- Task brief -
Repeat the data word for word, excluding every picture.

- Source material -
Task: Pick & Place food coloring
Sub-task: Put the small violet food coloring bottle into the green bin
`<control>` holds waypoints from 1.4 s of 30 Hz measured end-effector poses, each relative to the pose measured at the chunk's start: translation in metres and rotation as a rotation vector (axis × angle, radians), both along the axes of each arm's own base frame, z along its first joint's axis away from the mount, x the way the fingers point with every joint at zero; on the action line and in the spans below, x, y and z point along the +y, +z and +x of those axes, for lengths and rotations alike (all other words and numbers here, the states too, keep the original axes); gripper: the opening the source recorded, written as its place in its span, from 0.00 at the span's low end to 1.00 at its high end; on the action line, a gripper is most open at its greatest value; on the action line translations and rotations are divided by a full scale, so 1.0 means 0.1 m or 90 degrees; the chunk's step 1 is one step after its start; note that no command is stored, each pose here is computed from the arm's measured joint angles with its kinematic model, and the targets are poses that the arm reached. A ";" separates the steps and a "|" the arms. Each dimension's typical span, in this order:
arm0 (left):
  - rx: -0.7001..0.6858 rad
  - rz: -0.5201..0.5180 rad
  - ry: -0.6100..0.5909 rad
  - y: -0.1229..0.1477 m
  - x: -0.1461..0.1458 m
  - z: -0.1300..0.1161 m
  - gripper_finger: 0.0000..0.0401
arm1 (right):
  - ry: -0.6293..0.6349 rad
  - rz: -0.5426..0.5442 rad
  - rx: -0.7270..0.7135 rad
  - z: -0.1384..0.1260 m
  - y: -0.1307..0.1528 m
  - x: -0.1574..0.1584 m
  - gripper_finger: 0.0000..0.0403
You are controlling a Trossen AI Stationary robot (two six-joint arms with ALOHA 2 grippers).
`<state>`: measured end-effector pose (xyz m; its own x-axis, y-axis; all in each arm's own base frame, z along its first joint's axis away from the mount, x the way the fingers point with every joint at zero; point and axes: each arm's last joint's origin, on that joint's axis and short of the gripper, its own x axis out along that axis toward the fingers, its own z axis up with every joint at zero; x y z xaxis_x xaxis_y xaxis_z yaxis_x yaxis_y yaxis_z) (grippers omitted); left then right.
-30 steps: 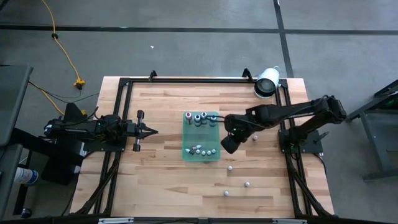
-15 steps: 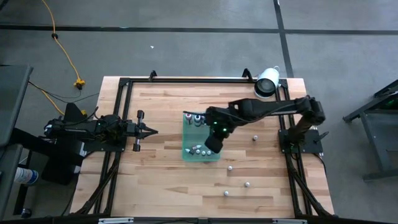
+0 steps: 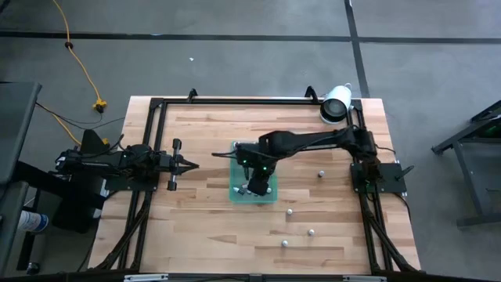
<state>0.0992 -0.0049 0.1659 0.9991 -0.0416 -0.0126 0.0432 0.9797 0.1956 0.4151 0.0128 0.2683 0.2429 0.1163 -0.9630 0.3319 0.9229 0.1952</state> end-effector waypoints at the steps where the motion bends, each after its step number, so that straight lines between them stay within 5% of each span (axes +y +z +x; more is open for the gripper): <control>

- Exercise response -
Task: Pick & Place food coloring
Sub-task: Put the small violet food coloring bottle into the green bin
`<control>` holds waypoints from 1.4 s of 30 Hz measured end-effector poses, each relative to the pose measured at the chunk's start: translation in metres and rotation as a rotation vector (axis × angle, radians), both along the axes of each arm's own base frame, z along its first joint's axis away from the mount, x the way the fingers point with every joint at zero; on the action line and in the spans below, x, y and z point along the +y, +z and +x of those axes, for lengths and rotations alike (all other words and numbers here, the states too, keep the original axes); gripper: the opening the source recorded, written as its place in its span, from 0.00 at the span's low end to 1.00 at its high end; on the action line, a gripper is most open at its greatest value; on the action line translations and rotations are divided by a full scale, so 1.0 means 0.1 m or 90 degrees; the chunk's step 1 is one step after its start; note that no command is stored, each pose here is computed from the arm's measured joint angles with its kinematic model, and the targets are poses that the arm reached. A ";" separates the steps and a "|" the arms. Each dimension's typical span, in this order:
arm0 (left):
  - rx: -0.7001..0.6858 rad
  - rz: -0.5201..0.5180 rad
  - ry: -0.6100..0.5909 rad
  - y: -0.1229..0.1477 m
  - x: -0.1461..0.1458 m
  - z: -0.1300..0.1161 m
  - gripper_finger: 0.0000..0.0401
arm1 (right):
  - ry: -0.6293..0.6349 rad
  - rz: -0.5426..0.5442 rad
  - rx: -0.7270..0.7135 rad
  - z: -0.1384..0.1260 m
  - y: -0.1307..0.1528 m
  - x: -0.1574..0.1584 m
  - gripper_finger: 0.0000..0.0403
You are controlling a Trossen AI Stationary robot (two six-joint arms with ALOHA 2 grippers).
`<state>`: measured end-effector pose (xyz m; its own x-axis, y-axis; all in each arm's own base frame, z along its first joint's axis away from the mount, x the way the fingers point with every joint at zero; point and axes: each arm's last joint's origin, on that joint's axis and short of the gripper, its own x axis out along that axis toward the fingers, its own z axis up with every joint at zero; x y z xaxis_x xaxis_y xaxis_z yaxis_x yaxis_y yaxis_z) (grippers omitted); left then right.
-30 steps: 
-15 steps: 
+0 steps: 
<state>0.0992 -0.0049 0.1659 0.9991 -0.0416 -0.0126 0.0432 0.9797 0.1956 0.4151 0.0128 0.2683 0.2429 0.1163 -0.9630 0.3319 0.9229 0.1952</state> end-effector waypoints at the steps where the motion bends, each after its step number, so that straight lines between them stay within 5% of each span (axes +y +z +x; more is open for the gripper): <control>

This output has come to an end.